> **To do**: What lines of the data hold the string "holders"? Copy them all.

> **Exercise data**:

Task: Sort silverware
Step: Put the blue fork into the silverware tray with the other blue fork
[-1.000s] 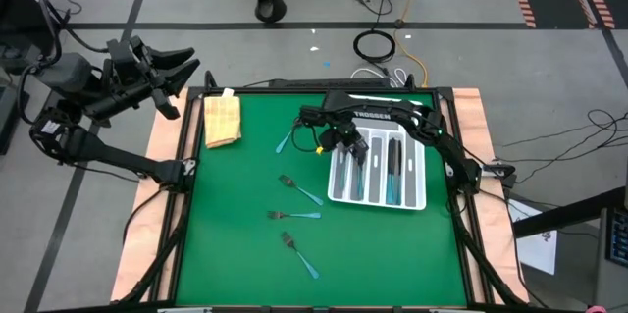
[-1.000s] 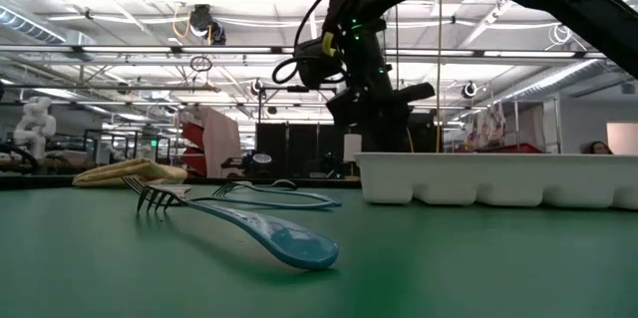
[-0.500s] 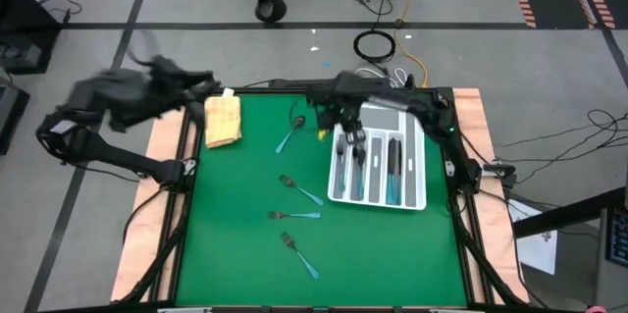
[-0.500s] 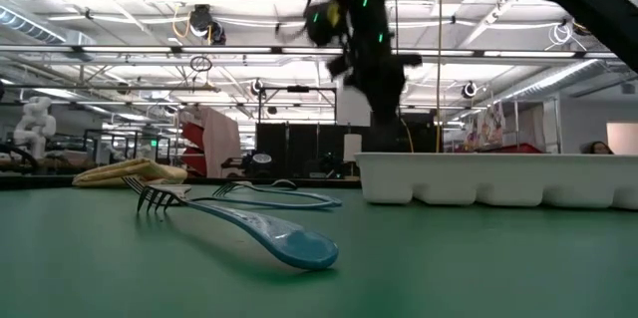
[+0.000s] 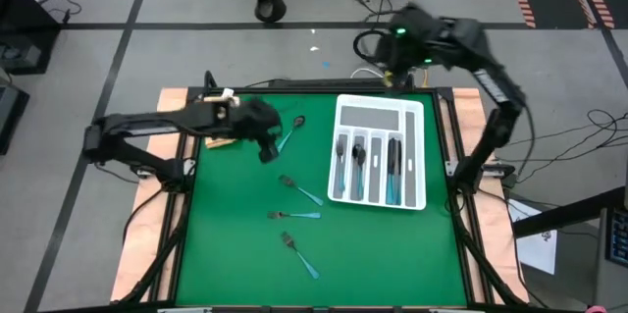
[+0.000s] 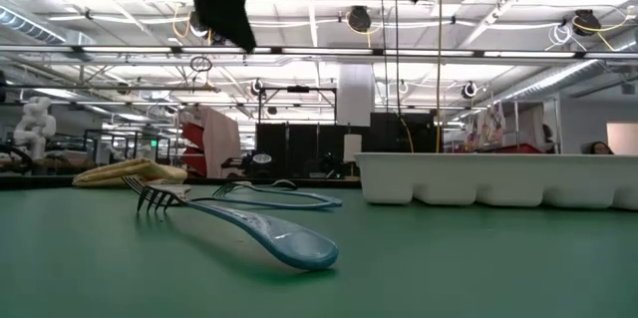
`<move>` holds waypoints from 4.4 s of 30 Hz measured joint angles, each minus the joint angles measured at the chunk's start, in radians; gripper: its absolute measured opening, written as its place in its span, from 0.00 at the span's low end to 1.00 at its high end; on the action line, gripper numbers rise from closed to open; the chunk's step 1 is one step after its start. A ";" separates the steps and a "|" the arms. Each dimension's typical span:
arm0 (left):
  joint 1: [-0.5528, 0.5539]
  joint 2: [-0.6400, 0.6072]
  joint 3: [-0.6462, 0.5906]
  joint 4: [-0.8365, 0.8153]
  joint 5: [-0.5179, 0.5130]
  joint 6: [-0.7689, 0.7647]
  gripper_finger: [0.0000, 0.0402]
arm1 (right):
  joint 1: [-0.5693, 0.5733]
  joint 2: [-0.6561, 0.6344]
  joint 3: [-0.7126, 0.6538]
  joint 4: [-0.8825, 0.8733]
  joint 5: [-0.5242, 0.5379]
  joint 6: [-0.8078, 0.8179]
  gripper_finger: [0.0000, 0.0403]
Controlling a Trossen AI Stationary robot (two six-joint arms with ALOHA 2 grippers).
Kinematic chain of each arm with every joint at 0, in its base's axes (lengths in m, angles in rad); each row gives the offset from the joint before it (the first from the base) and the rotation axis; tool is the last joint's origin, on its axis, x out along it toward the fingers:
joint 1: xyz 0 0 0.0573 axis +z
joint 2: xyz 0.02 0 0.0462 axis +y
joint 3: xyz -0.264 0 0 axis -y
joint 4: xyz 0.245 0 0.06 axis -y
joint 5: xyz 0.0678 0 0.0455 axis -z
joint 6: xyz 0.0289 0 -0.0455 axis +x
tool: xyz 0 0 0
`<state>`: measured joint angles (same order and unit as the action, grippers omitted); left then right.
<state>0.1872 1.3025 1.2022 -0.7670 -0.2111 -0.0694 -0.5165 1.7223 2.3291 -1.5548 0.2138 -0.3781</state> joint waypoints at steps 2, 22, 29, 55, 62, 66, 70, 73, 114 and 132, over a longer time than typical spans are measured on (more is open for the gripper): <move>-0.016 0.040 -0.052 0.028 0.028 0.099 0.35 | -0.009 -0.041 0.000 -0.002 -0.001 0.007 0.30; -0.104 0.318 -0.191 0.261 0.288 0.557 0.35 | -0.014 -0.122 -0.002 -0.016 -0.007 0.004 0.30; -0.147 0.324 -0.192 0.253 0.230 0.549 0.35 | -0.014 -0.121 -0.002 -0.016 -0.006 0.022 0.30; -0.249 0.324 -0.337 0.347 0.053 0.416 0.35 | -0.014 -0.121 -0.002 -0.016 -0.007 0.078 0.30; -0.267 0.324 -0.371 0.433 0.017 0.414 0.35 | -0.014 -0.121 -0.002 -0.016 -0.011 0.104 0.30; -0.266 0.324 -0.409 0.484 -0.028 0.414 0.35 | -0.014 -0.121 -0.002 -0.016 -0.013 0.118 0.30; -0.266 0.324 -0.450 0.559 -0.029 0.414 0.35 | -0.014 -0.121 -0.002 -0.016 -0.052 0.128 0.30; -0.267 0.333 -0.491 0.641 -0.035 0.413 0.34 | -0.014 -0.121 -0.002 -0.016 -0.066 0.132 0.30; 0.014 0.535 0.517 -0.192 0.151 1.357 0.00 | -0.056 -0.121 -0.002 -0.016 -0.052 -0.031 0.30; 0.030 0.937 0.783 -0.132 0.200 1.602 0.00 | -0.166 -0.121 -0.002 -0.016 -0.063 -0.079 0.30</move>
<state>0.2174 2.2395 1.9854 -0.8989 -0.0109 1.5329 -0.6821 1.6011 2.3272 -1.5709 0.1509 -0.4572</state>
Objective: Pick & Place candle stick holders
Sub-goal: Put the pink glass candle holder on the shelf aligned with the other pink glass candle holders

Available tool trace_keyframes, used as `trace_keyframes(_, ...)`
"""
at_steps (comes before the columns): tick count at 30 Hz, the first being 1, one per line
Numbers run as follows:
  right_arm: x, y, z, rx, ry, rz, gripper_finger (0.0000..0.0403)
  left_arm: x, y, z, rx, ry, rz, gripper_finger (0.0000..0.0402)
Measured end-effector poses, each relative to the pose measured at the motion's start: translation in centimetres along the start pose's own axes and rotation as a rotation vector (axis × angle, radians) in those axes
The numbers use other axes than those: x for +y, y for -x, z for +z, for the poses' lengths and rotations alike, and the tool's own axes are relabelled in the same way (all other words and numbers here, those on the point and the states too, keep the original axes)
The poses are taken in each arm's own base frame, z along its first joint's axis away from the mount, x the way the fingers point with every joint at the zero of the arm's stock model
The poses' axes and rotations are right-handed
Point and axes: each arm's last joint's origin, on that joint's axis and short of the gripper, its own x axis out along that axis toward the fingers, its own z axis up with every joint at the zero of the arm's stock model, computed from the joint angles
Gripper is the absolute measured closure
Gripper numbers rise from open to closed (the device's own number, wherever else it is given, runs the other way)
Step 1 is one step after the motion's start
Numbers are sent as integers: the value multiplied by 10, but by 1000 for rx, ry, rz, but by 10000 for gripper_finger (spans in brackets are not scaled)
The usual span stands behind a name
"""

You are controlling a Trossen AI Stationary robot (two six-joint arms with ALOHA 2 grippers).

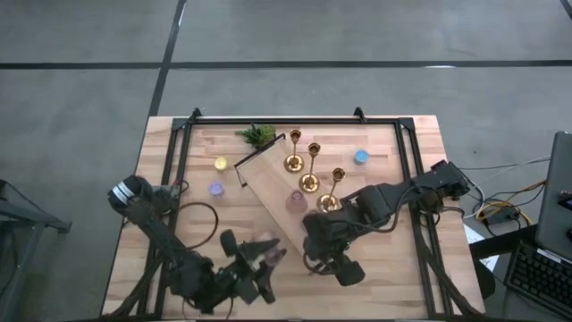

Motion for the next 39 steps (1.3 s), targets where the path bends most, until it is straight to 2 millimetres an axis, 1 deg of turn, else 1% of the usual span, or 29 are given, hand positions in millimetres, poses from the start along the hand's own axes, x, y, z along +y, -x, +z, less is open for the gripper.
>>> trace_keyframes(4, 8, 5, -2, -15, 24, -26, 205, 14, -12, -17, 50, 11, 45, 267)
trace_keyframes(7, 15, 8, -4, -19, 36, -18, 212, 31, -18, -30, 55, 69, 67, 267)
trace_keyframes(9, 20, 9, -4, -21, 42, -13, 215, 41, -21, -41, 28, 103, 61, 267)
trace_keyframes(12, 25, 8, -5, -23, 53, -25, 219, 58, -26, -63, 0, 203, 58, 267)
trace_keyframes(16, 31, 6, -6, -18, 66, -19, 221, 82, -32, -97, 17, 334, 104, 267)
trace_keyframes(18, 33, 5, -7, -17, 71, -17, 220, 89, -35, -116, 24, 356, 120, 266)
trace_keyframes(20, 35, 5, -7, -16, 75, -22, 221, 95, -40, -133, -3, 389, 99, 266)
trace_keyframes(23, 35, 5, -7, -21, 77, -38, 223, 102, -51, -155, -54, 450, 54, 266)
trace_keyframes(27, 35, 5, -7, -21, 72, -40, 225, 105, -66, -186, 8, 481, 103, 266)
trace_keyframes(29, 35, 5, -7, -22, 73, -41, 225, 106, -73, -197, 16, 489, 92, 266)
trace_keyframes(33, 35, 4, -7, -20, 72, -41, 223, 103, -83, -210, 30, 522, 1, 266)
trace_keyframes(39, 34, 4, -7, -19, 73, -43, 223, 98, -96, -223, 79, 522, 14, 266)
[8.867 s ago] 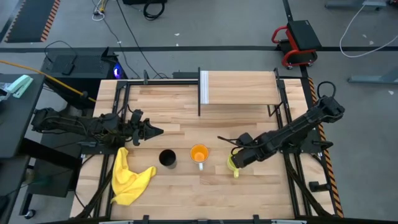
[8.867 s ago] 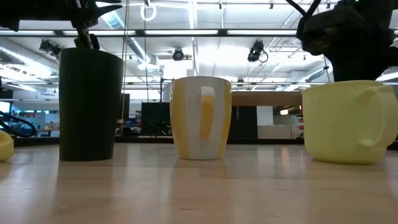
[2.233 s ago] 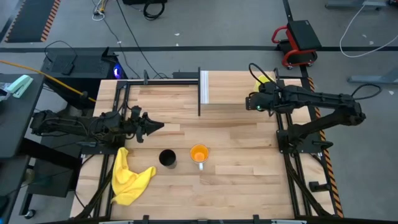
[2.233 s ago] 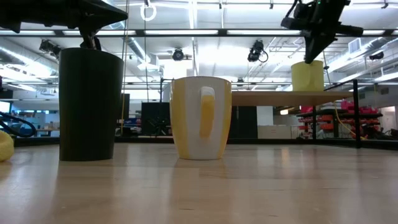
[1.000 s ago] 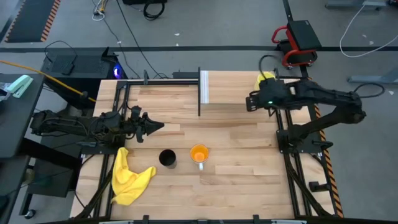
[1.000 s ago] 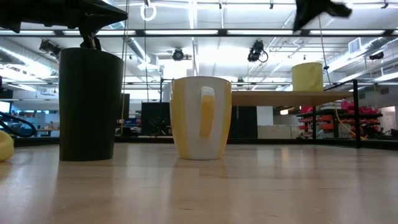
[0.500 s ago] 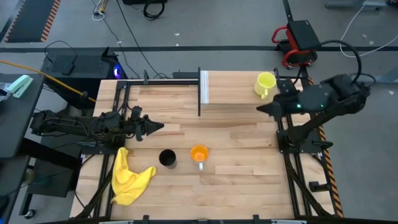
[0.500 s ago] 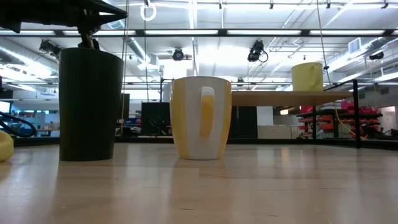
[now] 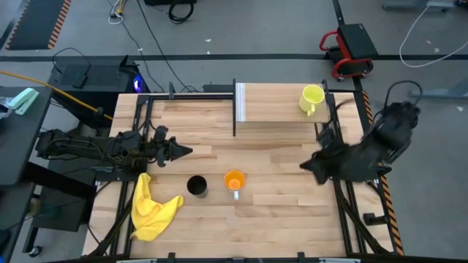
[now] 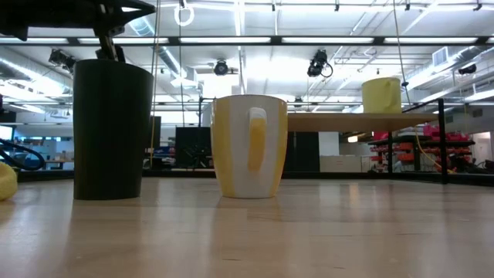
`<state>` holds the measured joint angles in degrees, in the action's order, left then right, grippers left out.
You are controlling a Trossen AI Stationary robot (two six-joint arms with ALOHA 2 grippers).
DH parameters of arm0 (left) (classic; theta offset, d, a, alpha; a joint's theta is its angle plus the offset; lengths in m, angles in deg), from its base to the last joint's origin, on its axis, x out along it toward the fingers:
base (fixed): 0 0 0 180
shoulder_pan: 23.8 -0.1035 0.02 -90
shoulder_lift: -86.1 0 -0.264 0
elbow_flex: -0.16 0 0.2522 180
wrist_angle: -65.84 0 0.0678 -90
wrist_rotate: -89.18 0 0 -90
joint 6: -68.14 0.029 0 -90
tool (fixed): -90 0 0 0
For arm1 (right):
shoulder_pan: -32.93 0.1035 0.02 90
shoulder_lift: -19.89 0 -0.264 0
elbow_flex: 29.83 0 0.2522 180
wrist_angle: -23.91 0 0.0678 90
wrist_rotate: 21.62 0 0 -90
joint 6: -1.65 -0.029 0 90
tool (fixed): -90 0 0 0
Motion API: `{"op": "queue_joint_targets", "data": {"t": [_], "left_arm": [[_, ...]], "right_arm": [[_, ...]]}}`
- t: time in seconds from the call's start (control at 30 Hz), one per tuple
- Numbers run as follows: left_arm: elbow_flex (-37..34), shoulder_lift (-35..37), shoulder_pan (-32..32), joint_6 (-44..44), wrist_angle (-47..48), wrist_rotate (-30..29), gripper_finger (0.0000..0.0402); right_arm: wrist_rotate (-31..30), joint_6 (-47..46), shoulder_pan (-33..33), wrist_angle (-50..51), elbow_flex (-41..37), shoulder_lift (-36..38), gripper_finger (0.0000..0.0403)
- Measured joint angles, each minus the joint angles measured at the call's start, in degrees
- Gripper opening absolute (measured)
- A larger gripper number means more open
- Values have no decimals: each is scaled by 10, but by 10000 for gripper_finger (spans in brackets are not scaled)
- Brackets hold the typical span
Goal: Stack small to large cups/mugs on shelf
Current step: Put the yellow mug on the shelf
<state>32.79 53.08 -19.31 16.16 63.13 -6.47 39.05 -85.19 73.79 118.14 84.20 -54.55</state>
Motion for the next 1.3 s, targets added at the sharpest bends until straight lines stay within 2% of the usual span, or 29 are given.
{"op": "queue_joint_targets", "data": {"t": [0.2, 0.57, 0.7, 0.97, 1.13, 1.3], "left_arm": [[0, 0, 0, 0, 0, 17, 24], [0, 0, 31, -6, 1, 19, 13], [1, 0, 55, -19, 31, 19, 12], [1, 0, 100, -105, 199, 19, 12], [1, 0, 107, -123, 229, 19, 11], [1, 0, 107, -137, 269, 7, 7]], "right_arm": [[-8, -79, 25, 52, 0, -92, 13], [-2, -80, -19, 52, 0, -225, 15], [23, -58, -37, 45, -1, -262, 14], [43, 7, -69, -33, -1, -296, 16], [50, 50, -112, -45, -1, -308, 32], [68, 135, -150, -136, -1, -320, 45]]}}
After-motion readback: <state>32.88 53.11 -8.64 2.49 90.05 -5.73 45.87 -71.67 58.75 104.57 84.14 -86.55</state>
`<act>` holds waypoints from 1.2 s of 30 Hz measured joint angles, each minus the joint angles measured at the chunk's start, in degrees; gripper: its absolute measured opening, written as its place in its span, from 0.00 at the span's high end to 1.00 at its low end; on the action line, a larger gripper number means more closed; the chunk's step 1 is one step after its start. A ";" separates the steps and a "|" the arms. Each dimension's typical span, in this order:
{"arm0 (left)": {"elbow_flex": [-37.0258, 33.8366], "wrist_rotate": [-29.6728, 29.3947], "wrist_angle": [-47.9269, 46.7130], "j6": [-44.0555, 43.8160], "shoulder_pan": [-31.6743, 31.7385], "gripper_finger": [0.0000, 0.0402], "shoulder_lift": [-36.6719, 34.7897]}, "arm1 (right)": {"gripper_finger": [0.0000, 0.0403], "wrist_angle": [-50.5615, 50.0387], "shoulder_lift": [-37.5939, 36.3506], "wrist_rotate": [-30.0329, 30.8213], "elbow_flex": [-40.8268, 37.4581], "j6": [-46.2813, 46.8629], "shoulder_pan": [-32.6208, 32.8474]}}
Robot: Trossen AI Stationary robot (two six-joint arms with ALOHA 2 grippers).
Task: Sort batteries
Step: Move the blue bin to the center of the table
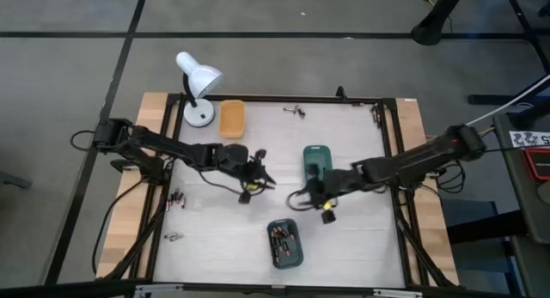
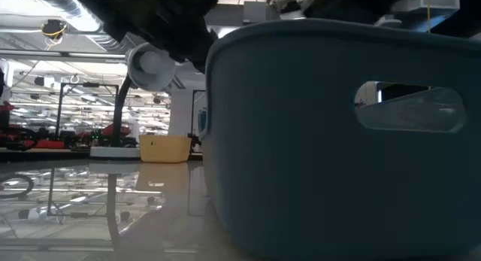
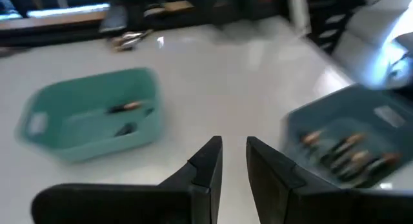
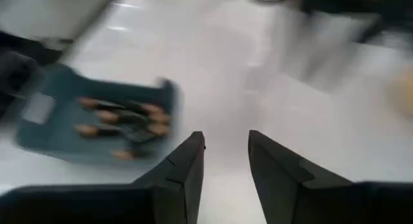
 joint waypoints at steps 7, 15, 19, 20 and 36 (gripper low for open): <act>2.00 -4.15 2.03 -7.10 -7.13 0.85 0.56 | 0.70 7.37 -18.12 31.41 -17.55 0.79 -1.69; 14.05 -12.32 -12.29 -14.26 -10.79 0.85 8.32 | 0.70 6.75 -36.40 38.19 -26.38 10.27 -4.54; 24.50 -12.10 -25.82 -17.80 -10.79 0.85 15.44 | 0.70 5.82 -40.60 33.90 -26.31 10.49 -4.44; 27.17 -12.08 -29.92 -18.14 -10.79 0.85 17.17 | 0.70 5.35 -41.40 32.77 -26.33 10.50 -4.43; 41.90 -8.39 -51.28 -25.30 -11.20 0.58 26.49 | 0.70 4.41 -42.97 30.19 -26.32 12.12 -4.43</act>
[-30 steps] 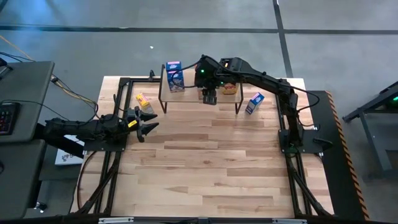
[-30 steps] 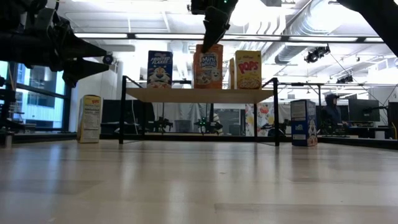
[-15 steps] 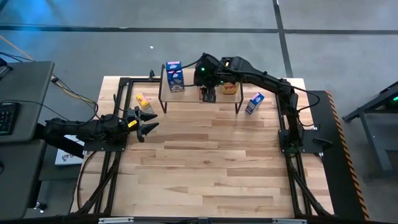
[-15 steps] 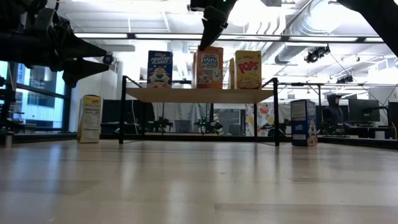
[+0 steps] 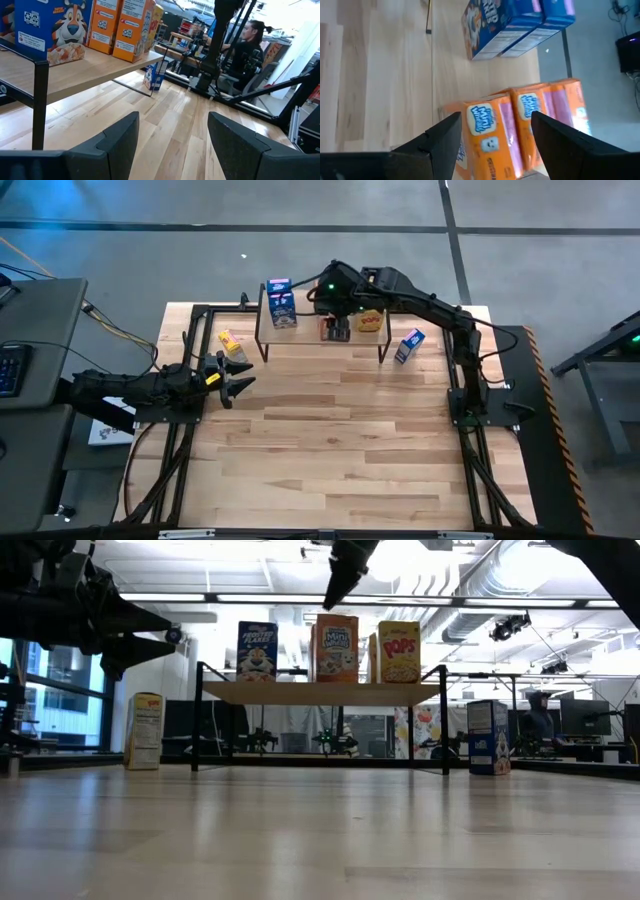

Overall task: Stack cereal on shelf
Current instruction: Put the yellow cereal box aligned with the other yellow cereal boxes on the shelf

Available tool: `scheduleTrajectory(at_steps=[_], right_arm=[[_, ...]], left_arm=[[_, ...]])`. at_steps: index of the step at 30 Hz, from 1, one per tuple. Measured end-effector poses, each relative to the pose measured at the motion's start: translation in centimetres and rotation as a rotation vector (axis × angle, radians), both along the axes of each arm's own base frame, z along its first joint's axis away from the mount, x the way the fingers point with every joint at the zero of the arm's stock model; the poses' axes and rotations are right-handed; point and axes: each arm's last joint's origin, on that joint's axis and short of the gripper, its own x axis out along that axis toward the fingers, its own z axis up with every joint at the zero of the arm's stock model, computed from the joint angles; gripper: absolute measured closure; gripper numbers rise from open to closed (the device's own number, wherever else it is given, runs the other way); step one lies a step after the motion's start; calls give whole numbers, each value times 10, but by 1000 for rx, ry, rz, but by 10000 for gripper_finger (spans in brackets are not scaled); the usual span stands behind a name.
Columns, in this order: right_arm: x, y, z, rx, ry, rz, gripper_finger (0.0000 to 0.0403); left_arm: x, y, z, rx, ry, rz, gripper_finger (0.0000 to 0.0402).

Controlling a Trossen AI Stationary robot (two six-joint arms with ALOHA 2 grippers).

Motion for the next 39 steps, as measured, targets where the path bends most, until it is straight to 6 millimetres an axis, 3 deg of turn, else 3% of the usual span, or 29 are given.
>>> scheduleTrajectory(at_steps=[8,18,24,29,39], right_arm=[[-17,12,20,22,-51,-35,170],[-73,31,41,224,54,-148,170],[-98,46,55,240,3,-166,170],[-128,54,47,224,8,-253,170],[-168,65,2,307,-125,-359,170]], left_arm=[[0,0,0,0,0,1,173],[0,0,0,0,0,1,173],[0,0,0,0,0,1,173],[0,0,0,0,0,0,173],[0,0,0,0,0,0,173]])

> **Result of this task**:
Objective: Pick & Place candle stick holders
Sub-goal: Put the pink glass candle holder on the shelf aligned with the other pink glass candle holders

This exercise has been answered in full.